The epitaxial wafer after reverse film processing was laser cut to obtain a semiconductor luminescence system directly welded to DA.

Say, say, ΐ.

2. The method according to claim 1, wherein the epitaxial growth adopts metal organic chemical vapor deposition (MOCVD).

3. The method according to claim 1, wherein the substrate is sapphire AL203 or silicon carbide SiC, and the patterning process adopts a patterned sapphire substrate PSS process.

4. The method according to claim 1, wherein the front-end process before the metal photolithography further includes:

Use photoresist and a mask with a predetermined pattern to photoetch the surface of the epitaxial wafer;

Etch the epitaxial wafer after photolithography;

Deposit the current blocking layer CBL on the etched epitaxial wafer;

Perform CBL photolithography on the epitaxial wafer after the current blocking layer is deposited;

Perform CBL etching on the epitaxial wafer after CBL photolithography;

Use nano-indium tin oxide ITO for current diffusion layer deposition on the epitaxial wafer after CBL etching; perform ITO photolithography on the epitaxial wafer after current diffusion layer deposition;

Perform ITO etching on the epitaxial wafer after ITO photolithography;

Pre-anneal the epitaxial wafer after ITO etching.

5. The method according to claim 1, wherein the front-end process after the metal photolithography and before the metal evaporation further includes:

The epitaxial wafer after metal photolithography is ashed.

6. The method according to claim 1, wherein the front-end process after the metal evaporation further includes:

Peel off the epitaxial wafer and peel off the metal other than the electrodes;

Plasma-enhanced chemical vapor deposition is used to deposit a passivation layer on the stripped epitaxial wafer; and a rapid annealing treatment is performed on the epitaxial wafer after the passivation layer is deposited.

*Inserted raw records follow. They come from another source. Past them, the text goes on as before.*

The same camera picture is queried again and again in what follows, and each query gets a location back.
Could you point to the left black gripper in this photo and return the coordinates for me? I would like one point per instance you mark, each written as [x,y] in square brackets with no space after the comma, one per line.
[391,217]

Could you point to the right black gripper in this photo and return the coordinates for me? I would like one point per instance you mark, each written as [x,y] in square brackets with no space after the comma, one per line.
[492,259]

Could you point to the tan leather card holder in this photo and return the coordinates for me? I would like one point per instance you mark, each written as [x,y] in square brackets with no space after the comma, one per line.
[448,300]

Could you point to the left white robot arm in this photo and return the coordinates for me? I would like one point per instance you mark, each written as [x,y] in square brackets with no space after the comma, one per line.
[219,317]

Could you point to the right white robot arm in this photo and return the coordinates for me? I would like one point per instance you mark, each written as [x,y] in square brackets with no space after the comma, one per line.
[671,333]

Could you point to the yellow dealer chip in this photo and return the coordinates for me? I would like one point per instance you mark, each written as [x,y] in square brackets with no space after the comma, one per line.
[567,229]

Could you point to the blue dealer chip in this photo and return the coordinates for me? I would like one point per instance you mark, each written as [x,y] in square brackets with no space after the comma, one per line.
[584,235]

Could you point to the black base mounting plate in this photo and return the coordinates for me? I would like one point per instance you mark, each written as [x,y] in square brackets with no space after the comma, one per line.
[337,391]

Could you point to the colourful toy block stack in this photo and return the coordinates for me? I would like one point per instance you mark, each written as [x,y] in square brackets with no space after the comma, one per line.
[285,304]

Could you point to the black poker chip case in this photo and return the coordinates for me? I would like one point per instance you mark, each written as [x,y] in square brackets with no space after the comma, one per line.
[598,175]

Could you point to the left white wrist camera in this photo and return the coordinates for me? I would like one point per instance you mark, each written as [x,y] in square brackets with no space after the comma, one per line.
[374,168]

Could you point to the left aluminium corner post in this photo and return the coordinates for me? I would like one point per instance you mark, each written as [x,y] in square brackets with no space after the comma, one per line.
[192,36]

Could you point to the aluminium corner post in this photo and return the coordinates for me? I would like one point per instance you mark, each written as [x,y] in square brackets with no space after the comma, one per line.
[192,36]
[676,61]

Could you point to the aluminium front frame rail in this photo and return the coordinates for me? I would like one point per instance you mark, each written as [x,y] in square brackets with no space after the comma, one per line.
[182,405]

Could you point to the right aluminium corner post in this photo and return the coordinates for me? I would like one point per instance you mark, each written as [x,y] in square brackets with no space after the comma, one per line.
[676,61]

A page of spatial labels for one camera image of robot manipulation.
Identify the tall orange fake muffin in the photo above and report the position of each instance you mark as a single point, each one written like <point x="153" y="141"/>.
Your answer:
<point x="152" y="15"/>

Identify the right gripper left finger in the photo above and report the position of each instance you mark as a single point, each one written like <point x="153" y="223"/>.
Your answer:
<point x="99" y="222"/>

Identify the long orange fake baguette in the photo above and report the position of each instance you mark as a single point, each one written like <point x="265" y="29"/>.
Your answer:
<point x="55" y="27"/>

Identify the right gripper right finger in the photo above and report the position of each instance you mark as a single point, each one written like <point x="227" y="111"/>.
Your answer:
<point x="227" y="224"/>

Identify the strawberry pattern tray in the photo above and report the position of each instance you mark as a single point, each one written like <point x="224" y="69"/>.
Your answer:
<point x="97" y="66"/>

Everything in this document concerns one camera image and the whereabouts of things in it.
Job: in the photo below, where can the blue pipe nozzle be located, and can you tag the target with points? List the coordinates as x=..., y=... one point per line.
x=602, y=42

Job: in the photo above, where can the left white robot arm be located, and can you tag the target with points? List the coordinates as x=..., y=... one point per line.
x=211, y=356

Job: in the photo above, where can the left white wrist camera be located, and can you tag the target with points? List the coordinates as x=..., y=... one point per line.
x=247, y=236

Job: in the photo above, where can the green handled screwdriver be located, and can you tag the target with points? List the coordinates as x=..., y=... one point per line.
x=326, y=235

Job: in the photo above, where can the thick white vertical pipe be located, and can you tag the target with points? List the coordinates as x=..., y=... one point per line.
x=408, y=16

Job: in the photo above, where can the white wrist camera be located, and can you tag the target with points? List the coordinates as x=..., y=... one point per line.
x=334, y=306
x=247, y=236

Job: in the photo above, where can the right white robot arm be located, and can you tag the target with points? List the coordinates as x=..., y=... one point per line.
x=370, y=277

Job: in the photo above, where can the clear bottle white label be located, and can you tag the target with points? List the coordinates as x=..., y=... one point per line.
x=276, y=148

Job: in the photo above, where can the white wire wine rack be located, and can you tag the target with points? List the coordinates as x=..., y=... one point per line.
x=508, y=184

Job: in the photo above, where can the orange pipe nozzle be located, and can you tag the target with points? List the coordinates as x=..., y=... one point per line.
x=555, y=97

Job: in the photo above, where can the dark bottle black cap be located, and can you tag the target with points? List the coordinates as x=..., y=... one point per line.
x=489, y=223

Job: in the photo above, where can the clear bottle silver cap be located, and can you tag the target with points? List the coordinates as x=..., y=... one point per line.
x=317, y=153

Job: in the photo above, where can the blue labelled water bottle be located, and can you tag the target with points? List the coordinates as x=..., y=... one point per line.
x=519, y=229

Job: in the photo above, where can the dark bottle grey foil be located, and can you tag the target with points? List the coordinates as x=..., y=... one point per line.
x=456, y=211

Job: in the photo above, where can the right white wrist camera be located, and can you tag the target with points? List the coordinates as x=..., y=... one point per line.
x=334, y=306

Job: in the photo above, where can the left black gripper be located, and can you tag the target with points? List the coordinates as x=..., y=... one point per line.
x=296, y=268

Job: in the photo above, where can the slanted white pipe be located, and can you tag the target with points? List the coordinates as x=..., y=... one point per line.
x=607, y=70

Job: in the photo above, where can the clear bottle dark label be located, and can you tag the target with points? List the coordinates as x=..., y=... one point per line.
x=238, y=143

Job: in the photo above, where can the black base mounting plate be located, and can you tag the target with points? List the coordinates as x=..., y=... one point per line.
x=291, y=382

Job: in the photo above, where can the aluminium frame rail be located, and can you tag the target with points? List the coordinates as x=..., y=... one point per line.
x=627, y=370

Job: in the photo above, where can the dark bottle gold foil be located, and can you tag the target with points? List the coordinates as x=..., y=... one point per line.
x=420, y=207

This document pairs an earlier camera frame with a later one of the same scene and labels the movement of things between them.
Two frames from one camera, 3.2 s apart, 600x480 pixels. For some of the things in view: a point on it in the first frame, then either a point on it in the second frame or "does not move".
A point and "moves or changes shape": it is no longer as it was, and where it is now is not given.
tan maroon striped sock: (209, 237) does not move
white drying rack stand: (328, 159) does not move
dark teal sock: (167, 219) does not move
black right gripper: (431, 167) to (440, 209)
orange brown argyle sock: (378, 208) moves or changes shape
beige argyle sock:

7. The method according to claim 1, the preceding steps further include:

Weldability simulation test WST was performed on epitaxial wafers after rapid annealing treatment.

8. The method of claim 1, further comprising:

After the previous process and before the molding process, the surface of the epitaxial wafer is ground and thinned.

9. The method according to claim 1, wherein the epitaxial wafer obtained by the epitaxial growth is gallium nitride GaN or InGaN, and its P-type layer is P-GaN or InGaN or InGaAIP, and its N-type layer is correspondingly Ground is N-GaN or InGaN or lnGaAIP.

10. The method according to claim 4, wherein the current blocking layer is deposited using silicon dioxide SiO2 as an isolation dielectric layer.